I was in a windowless room in Beijing when a demo model breezed through a simulated breach. You could feel the air change—pride on one side, the rest of the world holding its breath. I left thinking: China has built something cheap and fast, and now it’s deciding who gets to see it.
At a Beijing meeting last month, regulators and executives sat across the table.
I’ve read the Reuters notes and sat through similar closed-door briefings: Alibaba, ByteDance, and Z.ai were summoned to discuss limits on overseas access to China’s leading AI systems. The proposals reportedly cover both open source releases and proprietary models not yet publicly distributed, and may even restrict which foreign entities can invest in Chinese AI startups.

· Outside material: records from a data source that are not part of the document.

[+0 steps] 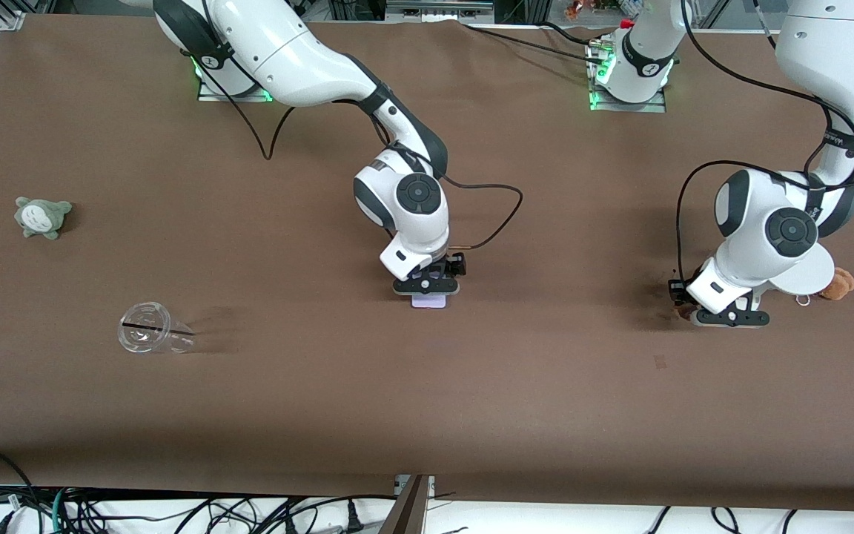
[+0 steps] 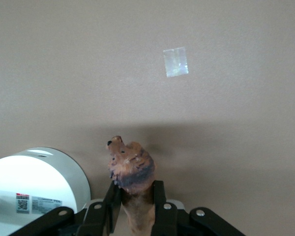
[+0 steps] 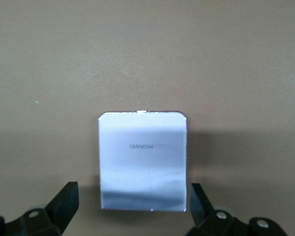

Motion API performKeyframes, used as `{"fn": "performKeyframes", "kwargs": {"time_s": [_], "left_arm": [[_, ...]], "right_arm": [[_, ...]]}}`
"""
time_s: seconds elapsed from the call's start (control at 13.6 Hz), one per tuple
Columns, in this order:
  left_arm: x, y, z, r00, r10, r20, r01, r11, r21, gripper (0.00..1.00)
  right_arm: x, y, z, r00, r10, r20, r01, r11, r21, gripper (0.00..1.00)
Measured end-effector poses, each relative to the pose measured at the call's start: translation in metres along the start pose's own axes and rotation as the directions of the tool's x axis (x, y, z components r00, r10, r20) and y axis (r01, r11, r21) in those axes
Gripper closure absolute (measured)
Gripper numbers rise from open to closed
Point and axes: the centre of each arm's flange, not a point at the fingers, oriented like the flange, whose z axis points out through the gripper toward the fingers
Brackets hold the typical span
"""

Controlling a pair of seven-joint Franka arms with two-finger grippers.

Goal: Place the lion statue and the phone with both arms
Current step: 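Set the lion beside the lamp while the right gripper lifts the phone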

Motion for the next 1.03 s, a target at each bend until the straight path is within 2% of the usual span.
{"fn": "performKeyframes", "kwargs": {"time_s": [0.81, 0.95, 1.03], "left_arm": [[-0.02, -0.009, 0.021, 0.999, 0.004, -0.041, -0.004, 1.0, -0.016, 0.69], [-0.02, -0.01, 0.021, 0.999, 0.003, -0.042, -0.004, 1.0, -0.016, 0.69], [-0.02, -0.01, 0.021, 0.999, 0.003, -0.043, -0.003, 1.0, -0.016, 0.64]], "right_arm": [[0.0, 0.005, 0.023, 1.0, 0.004, -0.01, -0.004, 1.0, 0.001, 0.0], [0.0, 0.006, 0.025, 1.0, 0.005, -0.009, -0.005, 1.0, 0.0, 0.04], [0.001, 0.006, 0.024, 1.0, 0.006, -0.011, -0.006, 1.0, 0.001, 0.12]]}}
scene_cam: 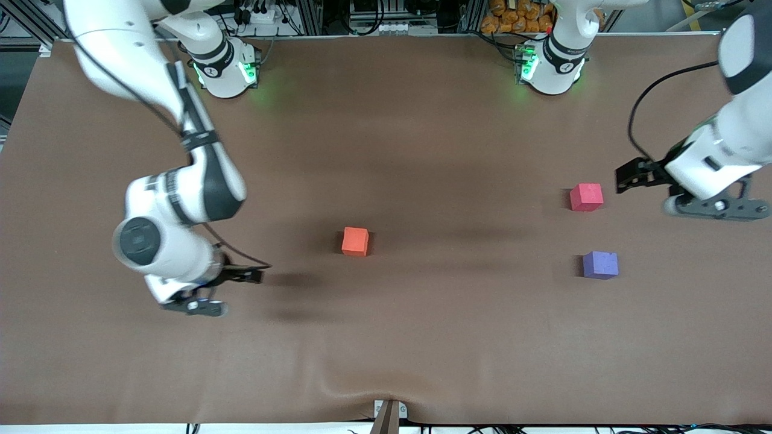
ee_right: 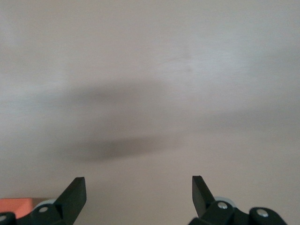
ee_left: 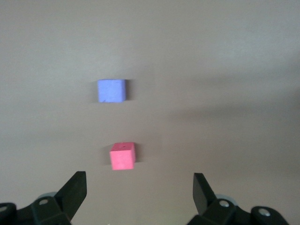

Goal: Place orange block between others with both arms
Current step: 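Release the orange cube while the left gripper reaches toward it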

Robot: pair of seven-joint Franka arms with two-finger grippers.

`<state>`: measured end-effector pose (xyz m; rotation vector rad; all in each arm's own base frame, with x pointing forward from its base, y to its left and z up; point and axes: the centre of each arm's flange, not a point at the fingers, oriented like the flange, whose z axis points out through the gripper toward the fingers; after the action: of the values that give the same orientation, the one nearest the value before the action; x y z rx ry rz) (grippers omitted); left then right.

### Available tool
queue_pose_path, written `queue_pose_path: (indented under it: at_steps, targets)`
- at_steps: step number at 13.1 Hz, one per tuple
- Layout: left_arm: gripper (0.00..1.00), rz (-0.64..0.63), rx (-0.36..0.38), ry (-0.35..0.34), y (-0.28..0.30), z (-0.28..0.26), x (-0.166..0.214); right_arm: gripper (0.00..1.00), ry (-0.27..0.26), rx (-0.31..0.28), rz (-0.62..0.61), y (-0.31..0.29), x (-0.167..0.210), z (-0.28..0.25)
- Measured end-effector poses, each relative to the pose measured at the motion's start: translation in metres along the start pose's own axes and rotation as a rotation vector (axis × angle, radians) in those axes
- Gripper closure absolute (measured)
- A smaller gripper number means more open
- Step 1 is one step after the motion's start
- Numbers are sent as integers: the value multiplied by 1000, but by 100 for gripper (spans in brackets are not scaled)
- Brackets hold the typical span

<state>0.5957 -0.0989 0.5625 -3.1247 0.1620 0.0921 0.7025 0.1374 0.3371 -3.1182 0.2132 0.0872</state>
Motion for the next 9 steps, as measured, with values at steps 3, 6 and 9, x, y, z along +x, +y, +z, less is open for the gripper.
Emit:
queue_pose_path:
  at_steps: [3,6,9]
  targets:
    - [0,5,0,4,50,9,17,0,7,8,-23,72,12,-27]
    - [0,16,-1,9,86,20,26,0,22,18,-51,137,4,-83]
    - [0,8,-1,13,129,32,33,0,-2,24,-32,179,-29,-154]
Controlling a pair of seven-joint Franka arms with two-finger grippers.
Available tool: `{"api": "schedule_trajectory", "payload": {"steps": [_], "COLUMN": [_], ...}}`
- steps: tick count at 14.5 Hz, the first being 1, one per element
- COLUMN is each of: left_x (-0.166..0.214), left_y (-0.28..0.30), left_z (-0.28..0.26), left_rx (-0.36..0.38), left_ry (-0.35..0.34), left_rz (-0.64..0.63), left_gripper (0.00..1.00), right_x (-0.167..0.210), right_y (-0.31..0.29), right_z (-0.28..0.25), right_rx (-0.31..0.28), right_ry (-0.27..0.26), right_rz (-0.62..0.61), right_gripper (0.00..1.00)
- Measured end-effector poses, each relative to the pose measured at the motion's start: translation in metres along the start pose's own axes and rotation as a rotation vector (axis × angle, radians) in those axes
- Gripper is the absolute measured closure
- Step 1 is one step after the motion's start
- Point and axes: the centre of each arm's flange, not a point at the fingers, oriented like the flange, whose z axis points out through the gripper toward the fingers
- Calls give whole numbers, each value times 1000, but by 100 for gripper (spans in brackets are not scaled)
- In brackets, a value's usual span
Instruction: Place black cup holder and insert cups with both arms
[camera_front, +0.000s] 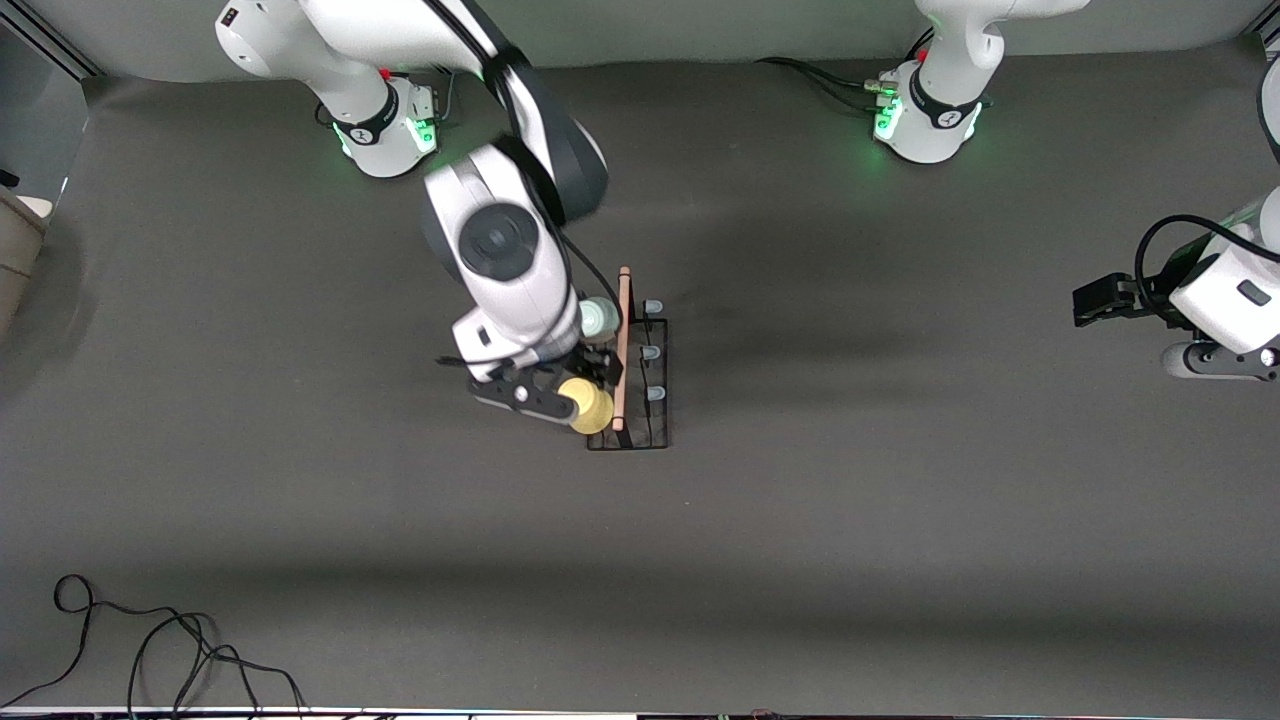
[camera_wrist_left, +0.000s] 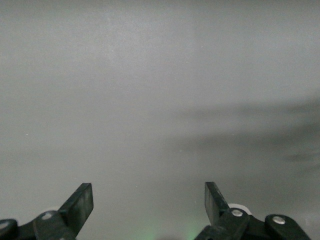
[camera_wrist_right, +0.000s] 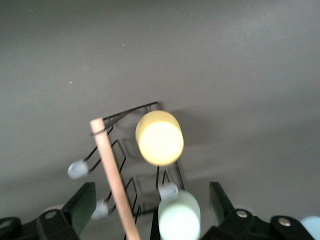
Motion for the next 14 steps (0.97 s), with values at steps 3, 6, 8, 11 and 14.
{"api": "schedule_trajectory", "payload": {"steps": [3,6,8,11,14], "left_x": [0,-2,-6,-6,4], "left_y": [13,60,103,146,181], "left_z": [-1,-3,-4,-4,2], "left_rx": [-7,-6,-9,-118,-190], "left_ry": [1,12,21,4,13], "left_rz": [-24,-61,-48,-55,-93], "left_gripper": [0,0,2,2,4], "right_x": [-13,-6,19,57,84], "right_y": [24,76,134,243,327], "right_z": [-71,-124,-153,-181,-192], "right_rx": [19,-28,-10,8,7], "right_ry": [-29,-30,-39,-39,-35], "right_rz": [-35,-126,-170,-248,-325], "right_gripper": [0,0,0,0,0]}}
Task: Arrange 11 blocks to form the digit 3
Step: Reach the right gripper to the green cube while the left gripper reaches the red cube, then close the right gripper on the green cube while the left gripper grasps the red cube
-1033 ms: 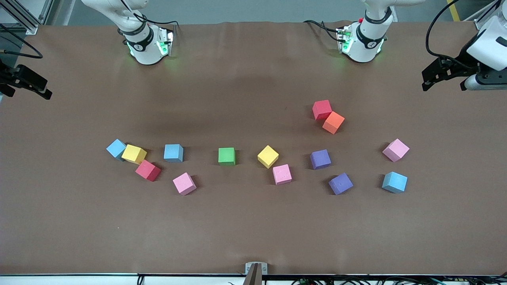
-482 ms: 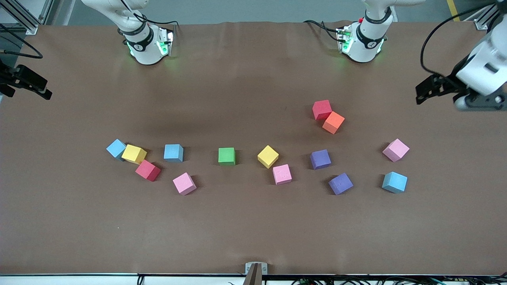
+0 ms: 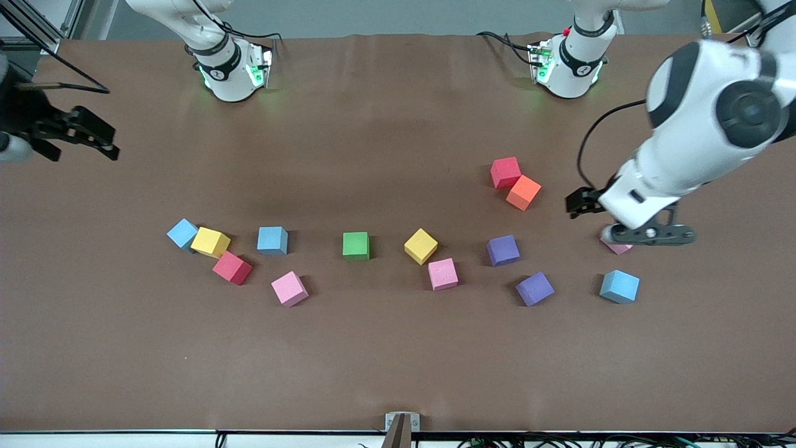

On Beijing’s instructions last month, Meta shut down operations and data sharing with Manus roughly six months after acquiring the Chinese-founded startup in a $2,000,000,000 (€1,800,000,000) deal—an abrupt reminder that service can stop on a regulator’s say-so.
On a Silicon Valley server farm, GLM-5.2 began turning heads.
I watched benchmark scores land in my feed: Z.ai’s GLM-5.2 performed near the level of some U.S. proprietary systems on cybersecurity tests, reportedly trained at a fraction of the cost. That raised immediate suspicion in the Valley and accusations that Chinese teams used distilled American models as training material—an approach the U.S. is moving to police.
At the same time, Chinese firms have been shifting away from Nvidia toward domestic chipmakers after Beijing pledged roughly 2,000,000,000,000 yuan (≈€270,000,000,000) to build data centers over five years. That money makes it easier to stop relying on foreign silicon and to keep development inside national borders.
Why is China restricting foreign access to its AI models?
You should read this as a mix of technical self-defense and political risk management. Chinese officials worry that high-performing models can leak intellectual property, expose surveillance or defense techniques, and hand adversaries tools to probe Chinese systems. If Anthropic’s Mythos-style capabilities can spot holes in the world’s cyber defences, Beijing sees a strategic imbalance—and is acting to close it.

At industry surveys and vendor meetings, partnerships began to fray.
I’ve seen procurement teams quietly mark Nvidia lines as “under review.” A Bloomberg survey found firms migrating to Chinese silicon suppliers—partly because of subsidies, partly because of fear that a U.S. export rule, a new regulation, or a political spat could sever access overnight.
For you, the takeaway is blunt: availability and cost shape adoption. Chinese models are tempting because they are cheaper and easier to host locally, but that very cheapness has now become something Beijing might fence off.
Will cutting off Nvidia chips hurt Chinese AI?
The short answer is: it will slow some projects and speed others. Advanced GPU access matters for training the biggest models, but if the state funds data centers and homegrown accelerators, the pain point becomes a solvable engineering and capital problem. That’s what China’s multi-hundred-billion-euro commitment to infrastructure is meant to do.

In data centers and regulatory offices, two playbooks are forming.
I talk to engineers who say the U.S. model leans on private firms and fast product cycles, while Chinese policy layers public investment and strict controls on use. Both sides now treat AI as a national resource to be guarded, and that shift affects who builds, who invests, and who benefits.
Yuval Noah Harari warned about a growing Silicon Curtain—an invisible split where rules, data access, and acceptable behavior differ by country. China’s recent moves look like the early stages of a modern Great Wall around capability and data: not stones and battlements, but code, chips, and regulation.
You and I can track scores, benchmarks, and headlines, but the real change will be felt in supply chains, partnership agreements, and the legal fine print investors now read with new suspicion. If you are deploying AI across borders, the question is no longer how fast a model is, but whether it will still be there tomorrow—so where do you place your bets?